Welcome to the Thrill‘s version of the 2013 Oscars coverage, in which I lie on my back on a Peirce Pub couch eating miniature pumpkin pies and writing exclusively about what celebrities are wearing. My knowledge of haute couture extends from “Are these leggings too dirty to wear again?” all the way to “I can’t find my red hoodie, fuck it, I’ll just wear the gray one”, so I’m clearly the woman for the job. Read on to get your fill of Oscars fashions from someone who is in no way qualified to talk about them.
7:13 p.m. — Quvenzhane Wallis is perfect and beautiful and I love her blue dress and dog purse so much, but honestly, she could wear a flaming bag of garbage and I’d still want to steal her off the red carpet and raise her as my own.
7:25 p.m. — Red Carpet Correspondent Kristin Chenoweth has just named Jennifer Lawrence the night’s best-dressed so far. Meh. She looks dope and all, but it ain’t shit compared to the red dress from the 2011 Oscars.
7:33 p.m. — Joseph Gordon-Levitt is onscreen in a tux, so it’s safe to assume the entire population of Tumblr just had a collective orgasm.
7:40 p.m. — This is not fashion commentary, but Kristin Chenoweth is all up in Bradley Cooper’s butt right now and it’s making me uncomfortable. “Remember the Critics’ Choice Awards? When I kissed you on the mouth?” Girl. Shut it down.

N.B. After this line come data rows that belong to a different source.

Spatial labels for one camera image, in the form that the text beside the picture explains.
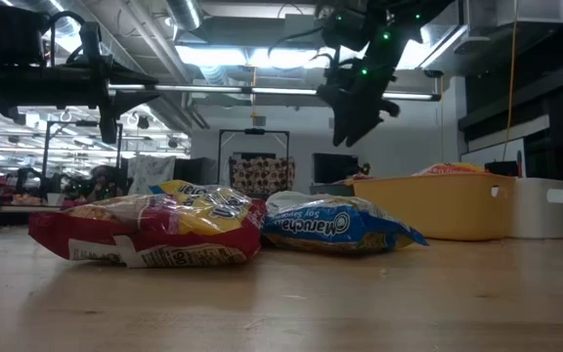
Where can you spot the orange Maruchan noodle pack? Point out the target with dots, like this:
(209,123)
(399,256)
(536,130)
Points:
(447,169)

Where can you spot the white cloth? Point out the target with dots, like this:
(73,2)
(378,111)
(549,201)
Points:
(149,173)

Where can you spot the round silver ceiling duct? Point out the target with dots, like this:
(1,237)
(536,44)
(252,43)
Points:
(184,12)

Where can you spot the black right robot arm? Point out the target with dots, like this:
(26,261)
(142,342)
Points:
(399,19)

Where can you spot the black background robot arm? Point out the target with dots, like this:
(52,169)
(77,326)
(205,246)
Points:
(30,176)

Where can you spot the person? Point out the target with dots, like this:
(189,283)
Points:
(100,181)

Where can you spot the ceiling light panel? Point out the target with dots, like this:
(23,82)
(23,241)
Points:
(242,56)

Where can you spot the black cabinet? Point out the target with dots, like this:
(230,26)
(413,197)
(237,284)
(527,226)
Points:
(196,173)

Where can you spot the black robot station frame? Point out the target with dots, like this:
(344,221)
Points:
(254,131)

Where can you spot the black monitor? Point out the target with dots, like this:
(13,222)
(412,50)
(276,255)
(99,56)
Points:
(335,168)

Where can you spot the horizontal light bar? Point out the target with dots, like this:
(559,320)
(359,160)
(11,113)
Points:
(213,89)

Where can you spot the teal plastic bin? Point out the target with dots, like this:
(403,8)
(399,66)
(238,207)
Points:
(330,189)

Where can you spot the yellow plastic bin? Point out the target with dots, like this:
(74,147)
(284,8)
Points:
(433,210)

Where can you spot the patterned cloth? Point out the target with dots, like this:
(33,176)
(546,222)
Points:
(262,176)

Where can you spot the black frame stand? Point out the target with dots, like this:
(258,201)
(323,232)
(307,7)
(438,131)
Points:
(86,123)

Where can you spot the white ceiling duct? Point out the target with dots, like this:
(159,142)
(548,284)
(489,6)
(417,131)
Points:
(506,12)

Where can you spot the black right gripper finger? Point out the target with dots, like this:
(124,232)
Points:
(362,128)
(342,128)

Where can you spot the white plastic bin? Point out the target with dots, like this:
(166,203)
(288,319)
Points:
(535,210)

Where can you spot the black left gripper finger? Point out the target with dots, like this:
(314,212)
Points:
(127,76)
(127,101)

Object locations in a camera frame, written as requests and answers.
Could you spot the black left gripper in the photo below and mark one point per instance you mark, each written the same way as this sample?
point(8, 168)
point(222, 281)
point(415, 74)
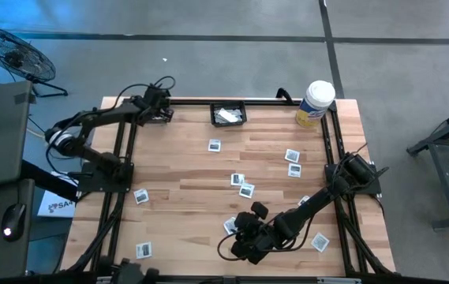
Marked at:
point(155, 102)

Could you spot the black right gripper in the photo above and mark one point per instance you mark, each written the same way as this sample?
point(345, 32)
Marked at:
point(255, 236)

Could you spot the square white printed packet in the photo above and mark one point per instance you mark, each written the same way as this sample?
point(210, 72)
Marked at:
point(294, 170)
point(292, 155)
point(238, 180)
point(229, 225)
point(246, 190)
point(141, 196)
point(320, 242)
point(304, 200)
point(143, 250)
point(214, 146)

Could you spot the long white gauze packet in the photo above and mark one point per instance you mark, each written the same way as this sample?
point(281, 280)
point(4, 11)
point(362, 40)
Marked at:
point(239, 114)
point(217, 118)
point(228, 116)

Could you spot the black plastic bin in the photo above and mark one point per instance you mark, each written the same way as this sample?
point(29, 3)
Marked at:
point(228, 105)

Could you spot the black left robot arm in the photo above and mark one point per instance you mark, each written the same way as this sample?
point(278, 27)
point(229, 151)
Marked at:
point(102, 114)

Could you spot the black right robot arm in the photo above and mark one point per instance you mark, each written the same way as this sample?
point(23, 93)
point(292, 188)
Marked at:
point(311, 207)

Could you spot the black support bar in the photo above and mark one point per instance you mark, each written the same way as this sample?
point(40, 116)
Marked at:
point(46, 180)

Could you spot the white printed paper sign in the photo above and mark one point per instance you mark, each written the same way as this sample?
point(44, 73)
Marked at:
point(56, 205)

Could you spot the black base lever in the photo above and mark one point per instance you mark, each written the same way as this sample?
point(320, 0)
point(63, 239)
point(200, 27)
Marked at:
point(382, 172)

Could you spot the yellow wipes canister white lid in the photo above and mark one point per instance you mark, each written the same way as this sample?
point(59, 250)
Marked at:
point(315, 102)

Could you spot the black floor fan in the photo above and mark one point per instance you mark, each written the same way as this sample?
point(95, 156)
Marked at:
point(15, 55)

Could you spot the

7:52 p.m. — The official hashtag of ABC’s Oscars broadcast is #oscarmystery. What? Is this a particularly mysterious Oscars? Did they explain this and I wasn’t listening? Is the mystery how Robert De Niro got to be so goddamn perfect?
8:06 p.m. — Daaaaamn.
8:08 p.m. — I’ve always taken a somewhat anti-Clooney stance (yeah, dude, we get it, you’re enticing and vaguely leathery and you’re doing cool young-guy stuff with your hair and your girlfriend looks like that), but I think we can all get behind this Clooney quote from a minute ago — “Win or lose, I’ll be drinking.” Atta boy.
8:15 p.m. — Here’s the inner monologue I’ve been wrestling with for the past ten minutes — do I say anything about Anne Hathaway’s nipples? Is that indelicate? Is that weird? Maybe they’re not as noticeable as I — oh, wait, no, they’re completely noticeable. Well, there it is.
8:17 p.m. — Jamie Foxx’s red carpet appearance with his beautiful 19-year-old daughter Corinne has just reminded me of one of my favorite Hollywood games to play at award shows– “Daughter or Wife?” Patent pending.
8:26 p.m. — Alright, this seems to be winding down. The correspondents are making a lot of noise about how “magical” this has all been, and I can’t help but agree. I don’t really curr about the actual awards themselves — I saw exactly one-and-a-half of the nominated movies — so I’ll take this opportunity to make a graceful exit. Live-blogger out.